*What to work on*.
When checking the entries below, count every line with the word "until", then give only that number.

*Data items*.
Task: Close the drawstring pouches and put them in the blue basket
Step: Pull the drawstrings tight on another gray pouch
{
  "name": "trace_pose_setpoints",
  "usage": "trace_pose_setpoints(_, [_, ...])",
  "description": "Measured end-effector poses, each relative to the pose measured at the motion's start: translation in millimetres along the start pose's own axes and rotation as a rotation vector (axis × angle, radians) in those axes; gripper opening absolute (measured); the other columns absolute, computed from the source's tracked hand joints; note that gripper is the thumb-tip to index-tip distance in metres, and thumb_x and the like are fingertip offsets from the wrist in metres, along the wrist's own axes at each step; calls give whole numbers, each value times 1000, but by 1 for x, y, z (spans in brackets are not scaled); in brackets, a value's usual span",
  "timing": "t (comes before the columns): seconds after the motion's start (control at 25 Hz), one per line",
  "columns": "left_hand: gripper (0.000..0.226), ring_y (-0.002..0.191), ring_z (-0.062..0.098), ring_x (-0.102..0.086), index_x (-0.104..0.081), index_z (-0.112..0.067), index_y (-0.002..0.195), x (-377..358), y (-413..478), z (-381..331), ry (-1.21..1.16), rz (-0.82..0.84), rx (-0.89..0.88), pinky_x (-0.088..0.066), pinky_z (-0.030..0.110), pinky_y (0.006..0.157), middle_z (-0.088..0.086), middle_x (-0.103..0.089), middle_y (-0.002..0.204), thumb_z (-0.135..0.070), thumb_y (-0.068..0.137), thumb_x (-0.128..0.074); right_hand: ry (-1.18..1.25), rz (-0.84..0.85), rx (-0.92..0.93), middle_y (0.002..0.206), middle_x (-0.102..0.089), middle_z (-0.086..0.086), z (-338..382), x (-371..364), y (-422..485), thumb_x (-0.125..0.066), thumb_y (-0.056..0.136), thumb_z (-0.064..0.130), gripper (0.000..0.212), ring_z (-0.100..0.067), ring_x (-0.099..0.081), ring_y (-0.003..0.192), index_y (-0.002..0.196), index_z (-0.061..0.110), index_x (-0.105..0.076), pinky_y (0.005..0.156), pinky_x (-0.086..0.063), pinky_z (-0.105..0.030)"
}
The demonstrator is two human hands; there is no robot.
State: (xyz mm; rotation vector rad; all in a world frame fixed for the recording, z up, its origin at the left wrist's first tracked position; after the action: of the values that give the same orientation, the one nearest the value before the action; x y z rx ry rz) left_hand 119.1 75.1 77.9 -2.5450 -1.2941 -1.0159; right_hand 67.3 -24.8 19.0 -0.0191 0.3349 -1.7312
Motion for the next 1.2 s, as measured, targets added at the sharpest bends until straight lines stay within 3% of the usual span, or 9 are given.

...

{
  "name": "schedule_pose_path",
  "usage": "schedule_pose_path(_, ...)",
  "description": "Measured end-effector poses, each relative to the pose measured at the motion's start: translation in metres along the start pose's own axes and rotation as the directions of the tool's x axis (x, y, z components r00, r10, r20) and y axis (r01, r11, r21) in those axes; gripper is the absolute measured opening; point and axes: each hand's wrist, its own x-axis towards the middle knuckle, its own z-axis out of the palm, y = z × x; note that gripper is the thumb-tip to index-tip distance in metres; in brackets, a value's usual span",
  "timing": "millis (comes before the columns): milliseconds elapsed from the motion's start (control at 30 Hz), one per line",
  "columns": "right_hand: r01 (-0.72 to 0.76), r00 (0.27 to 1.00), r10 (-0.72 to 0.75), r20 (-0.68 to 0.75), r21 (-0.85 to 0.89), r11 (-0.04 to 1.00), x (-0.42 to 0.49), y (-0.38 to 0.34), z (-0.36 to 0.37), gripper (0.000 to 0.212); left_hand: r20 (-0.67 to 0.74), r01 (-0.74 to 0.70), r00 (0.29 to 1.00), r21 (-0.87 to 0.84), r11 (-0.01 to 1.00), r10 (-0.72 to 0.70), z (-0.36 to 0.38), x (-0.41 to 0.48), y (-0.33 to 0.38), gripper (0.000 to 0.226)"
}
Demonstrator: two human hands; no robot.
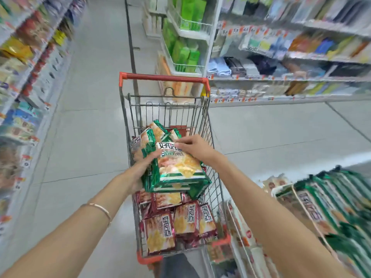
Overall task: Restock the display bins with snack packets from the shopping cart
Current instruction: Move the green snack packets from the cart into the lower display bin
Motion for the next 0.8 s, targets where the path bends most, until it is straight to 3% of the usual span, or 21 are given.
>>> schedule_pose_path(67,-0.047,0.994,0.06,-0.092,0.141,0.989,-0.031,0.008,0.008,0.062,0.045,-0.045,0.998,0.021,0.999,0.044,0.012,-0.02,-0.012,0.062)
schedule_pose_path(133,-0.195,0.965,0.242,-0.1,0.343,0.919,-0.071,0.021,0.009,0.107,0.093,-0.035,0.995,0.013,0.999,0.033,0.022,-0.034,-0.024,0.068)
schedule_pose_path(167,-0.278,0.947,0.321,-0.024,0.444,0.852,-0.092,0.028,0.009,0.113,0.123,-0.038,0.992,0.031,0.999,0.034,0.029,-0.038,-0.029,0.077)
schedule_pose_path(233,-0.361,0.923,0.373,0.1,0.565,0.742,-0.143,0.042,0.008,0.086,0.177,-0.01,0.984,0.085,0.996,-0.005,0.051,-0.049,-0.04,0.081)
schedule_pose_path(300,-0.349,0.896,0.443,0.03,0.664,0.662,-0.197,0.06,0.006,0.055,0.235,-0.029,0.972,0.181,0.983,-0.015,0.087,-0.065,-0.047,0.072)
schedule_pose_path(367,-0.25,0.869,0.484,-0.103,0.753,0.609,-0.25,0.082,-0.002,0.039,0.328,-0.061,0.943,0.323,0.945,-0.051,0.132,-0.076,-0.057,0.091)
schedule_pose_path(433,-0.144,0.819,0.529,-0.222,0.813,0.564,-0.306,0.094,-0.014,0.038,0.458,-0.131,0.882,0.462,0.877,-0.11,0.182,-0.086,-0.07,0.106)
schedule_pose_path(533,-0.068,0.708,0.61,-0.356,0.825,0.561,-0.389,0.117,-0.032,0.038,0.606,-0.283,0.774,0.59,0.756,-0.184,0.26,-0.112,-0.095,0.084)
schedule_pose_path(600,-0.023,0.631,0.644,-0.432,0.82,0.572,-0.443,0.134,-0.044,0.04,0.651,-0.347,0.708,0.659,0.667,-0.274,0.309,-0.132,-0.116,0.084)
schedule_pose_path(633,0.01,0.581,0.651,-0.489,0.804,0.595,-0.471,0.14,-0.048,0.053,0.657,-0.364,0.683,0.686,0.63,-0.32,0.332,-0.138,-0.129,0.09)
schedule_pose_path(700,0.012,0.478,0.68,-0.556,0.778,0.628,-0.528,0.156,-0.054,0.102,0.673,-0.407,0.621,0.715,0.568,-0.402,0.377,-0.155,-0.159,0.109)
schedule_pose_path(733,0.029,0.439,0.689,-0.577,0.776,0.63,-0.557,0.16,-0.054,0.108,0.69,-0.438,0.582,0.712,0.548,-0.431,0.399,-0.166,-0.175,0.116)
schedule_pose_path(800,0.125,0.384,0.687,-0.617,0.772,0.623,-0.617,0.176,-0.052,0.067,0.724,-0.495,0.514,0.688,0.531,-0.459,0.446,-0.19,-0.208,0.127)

*Solved problem*.
2